Assigned task -
Restate word for word the entries below, starting with the line with "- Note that" and continuing through the line with "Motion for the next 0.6". Include both of those lines and no others.

Data items:

━━━━━━━━━━━━━━━━

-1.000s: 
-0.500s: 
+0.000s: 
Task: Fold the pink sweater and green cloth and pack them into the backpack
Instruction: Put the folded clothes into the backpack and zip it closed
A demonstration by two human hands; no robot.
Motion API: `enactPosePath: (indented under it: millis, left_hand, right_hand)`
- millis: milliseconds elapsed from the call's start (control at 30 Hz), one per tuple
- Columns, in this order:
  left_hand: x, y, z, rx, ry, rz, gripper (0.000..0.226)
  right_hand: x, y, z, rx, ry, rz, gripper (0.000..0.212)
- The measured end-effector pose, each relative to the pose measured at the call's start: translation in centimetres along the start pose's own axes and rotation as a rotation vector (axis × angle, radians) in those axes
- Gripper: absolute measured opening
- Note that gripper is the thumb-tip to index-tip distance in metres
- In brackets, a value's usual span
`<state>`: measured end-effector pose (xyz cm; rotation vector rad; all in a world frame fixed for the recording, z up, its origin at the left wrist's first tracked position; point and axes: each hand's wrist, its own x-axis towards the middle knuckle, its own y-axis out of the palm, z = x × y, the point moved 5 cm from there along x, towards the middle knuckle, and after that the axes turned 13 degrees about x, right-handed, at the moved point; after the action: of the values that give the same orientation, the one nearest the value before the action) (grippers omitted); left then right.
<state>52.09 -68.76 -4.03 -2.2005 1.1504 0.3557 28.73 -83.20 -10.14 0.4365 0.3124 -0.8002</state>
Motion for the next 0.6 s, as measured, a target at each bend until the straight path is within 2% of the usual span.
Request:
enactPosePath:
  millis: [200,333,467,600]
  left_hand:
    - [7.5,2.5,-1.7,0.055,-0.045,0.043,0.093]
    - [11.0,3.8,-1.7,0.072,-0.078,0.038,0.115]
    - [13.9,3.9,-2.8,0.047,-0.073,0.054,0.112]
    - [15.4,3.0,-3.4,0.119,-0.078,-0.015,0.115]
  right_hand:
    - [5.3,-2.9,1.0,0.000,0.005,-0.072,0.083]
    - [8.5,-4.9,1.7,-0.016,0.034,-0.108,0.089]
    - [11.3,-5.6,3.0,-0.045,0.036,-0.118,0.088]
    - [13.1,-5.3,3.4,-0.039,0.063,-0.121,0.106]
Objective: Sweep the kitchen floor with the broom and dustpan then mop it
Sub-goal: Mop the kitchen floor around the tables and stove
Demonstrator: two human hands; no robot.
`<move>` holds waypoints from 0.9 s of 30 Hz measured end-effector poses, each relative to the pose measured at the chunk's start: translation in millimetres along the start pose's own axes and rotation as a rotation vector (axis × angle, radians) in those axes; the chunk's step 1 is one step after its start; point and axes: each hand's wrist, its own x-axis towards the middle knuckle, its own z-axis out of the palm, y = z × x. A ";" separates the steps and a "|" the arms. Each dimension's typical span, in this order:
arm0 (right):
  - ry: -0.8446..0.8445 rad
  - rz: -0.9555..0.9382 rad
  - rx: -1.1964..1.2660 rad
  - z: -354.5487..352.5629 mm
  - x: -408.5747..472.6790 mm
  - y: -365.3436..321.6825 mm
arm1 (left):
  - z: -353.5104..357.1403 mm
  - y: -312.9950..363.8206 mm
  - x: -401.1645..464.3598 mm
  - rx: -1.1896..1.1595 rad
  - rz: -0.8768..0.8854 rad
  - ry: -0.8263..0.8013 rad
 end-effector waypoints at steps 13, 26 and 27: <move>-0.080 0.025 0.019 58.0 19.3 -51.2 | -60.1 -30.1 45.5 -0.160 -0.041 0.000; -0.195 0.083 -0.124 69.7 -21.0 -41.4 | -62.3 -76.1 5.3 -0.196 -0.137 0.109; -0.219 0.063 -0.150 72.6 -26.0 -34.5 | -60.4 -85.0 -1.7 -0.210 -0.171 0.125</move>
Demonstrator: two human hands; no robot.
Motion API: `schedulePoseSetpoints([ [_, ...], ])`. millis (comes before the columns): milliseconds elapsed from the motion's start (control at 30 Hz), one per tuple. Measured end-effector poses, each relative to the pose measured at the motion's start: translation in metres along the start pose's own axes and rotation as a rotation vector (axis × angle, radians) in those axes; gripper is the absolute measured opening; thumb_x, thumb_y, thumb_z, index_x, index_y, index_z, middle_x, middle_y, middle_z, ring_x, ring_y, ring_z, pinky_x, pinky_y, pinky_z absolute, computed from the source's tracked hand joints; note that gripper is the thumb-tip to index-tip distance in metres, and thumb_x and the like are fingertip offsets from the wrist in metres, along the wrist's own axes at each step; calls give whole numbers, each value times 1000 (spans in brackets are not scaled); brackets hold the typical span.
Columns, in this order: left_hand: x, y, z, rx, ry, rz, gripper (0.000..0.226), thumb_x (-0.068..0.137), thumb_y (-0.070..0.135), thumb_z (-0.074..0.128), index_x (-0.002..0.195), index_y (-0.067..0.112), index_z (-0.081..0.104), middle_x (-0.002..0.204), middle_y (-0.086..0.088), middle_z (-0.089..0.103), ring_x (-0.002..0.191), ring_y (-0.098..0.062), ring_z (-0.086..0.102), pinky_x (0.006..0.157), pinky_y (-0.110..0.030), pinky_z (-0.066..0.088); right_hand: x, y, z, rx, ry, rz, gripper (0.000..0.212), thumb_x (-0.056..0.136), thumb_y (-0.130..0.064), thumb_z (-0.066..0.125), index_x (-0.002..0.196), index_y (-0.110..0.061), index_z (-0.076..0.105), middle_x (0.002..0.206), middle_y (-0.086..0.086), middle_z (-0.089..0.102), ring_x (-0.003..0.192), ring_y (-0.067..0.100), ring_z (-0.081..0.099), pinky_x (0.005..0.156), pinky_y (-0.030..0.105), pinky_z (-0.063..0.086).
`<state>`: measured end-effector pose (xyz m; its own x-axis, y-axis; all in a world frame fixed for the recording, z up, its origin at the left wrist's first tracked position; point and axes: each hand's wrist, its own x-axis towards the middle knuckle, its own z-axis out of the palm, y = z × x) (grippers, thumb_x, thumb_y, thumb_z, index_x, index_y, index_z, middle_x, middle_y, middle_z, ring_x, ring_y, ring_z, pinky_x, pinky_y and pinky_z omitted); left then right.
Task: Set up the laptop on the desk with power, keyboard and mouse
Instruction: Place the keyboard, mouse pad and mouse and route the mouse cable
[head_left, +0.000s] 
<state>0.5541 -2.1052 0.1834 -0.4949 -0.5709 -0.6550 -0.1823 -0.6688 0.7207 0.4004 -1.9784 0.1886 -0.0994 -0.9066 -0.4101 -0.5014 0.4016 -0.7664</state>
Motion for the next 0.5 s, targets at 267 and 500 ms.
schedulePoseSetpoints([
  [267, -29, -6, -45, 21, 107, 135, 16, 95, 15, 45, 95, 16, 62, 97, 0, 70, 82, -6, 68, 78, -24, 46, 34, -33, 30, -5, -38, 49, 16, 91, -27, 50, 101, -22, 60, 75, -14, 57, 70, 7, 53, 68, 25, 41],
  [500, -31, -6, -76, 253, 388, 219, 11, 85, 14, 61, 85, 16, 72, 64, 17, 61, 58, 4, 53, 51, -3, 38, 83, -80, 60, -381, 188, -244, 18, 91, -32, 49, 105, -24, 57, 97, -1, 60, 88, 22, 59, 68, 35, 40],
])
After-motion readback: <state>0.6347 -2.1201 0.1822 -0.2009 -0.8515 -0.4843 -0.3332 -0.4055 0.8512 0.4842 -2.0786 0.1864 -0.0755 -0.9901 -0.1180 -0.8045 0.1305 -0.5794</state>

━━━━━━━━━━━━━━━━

Output -
- Note that gripper is the thumb-tip to index-tip distance in metres
- In brackets, a value's usual span
`<state>`: measured end-effector pose (xyz cm; rotation vector rad; all in a world frame fixed for the recording, z up, its origin at the left wrist's first tracked position; point and axes: each hand's wrist, its own x-axis towards the middle knuckle, its own y-axis out of the palm, z = x × y, the point moved 5 cm from there along x, towards the middle knuckle, and after that the axes turned 13 degrees about x, right-handed, at the moved point; after the action: of the values that give the same orientation, the one nearest the value before the action) (grippers omitted); left then right.
<state>52.09 -68.76 -4.03 -2.2005 1.1504 0.3557 28.73 -83.20 -10.14 0.4365 0.3124 -0.8002</state>
Motion for the next 0.6 s, as measured, a target at each bend until the straight path is within 2% of the usual span.

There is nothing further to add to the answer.